Plants are simultaneously exposed to abiotic and biotic hazards. Here, we show that local and systemic acclimation in Arabidopsis thaliana leaves in response to excess excitation energy (EEE) is associated with cell death and is regulated by specific redox changes of the plastoquinone (PQ) pool. These redox changes cause a rapid decrease of stomatal conductance, global induction of ASCORBATE PEROXIDASE2 and PATHOGEN RESISTANCE1, and increased production of reactive oxygen species (ROS) and ethylene that signals through ETHYLENE INSENSITIVE2 (EIN2). We provide evidence that multiple hormonal/ROS signaling pathways regulate the plant's response to EEE and that EEE stimulates systemic acquired resistance and basal defenses to virulent biotrophic bacteria.

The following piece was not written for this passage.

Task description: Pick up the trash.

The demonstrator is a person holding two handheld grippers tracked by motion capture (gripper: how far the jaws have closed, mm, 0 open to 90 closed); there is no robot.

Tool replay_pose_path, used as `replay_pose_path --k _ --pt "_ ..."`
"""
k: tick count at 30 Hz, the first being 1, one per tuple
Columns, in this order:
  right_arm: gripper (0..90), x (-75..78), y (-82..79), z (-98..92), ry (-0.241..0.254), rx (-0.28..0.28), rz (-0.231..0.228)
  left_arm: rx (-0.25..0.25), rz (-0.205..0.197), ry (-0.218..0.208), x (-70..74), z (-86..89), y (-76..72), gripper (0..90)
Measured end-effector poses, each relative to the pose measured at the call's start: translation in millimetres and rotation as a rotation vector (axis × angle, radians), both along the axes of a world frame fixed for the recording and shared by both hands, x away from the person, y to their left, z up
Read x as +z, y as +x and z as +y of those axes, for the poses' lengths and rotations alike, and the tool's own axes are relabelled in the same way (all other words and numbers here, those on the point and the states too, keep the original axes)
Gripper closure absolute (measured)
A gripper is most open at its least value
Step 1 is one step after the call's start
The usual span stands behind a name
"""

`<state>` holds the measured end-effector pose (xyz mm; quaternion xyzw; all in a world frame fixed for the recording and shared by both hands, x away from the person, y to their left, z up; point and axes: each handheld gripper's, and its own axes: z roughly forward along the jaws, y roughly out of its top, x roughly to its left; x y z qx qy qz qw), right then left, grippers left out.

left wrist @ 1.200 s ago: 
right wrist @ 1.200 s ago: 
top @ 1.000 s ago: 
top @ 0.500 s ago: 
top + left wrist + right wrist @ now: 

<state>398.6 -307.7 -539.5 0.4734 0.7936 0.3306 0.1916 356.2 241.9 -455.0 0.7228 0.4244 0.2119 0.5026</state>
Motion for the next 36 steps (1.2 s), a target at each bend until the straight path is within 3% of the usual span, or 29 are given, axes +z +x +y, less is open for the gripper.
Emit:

In the Arabidopsis LESION SIMULATING DISEASE1 (lsd1) null mutant that is deregulated for EEE acclimation responses, propagation of EEE-induced programmed cell death depends on the plant defense regulators ENHANCED DISEASE SUSCEPTIBILITY1 (EDS1) and PHYTOALEXIN DEFICIENT4 (PAD4). We find that EDS1 and PAD4 operate upstream of ethylene and ROS production in the EEE response. The data suggest that the balanced activities of LSD1, EDS1, PAD4, and EIN2 regulate signaling of programmed cell death, light acclimation, and holistic defense responses that are initiated, at least in part, by redox changes of the PQ pool.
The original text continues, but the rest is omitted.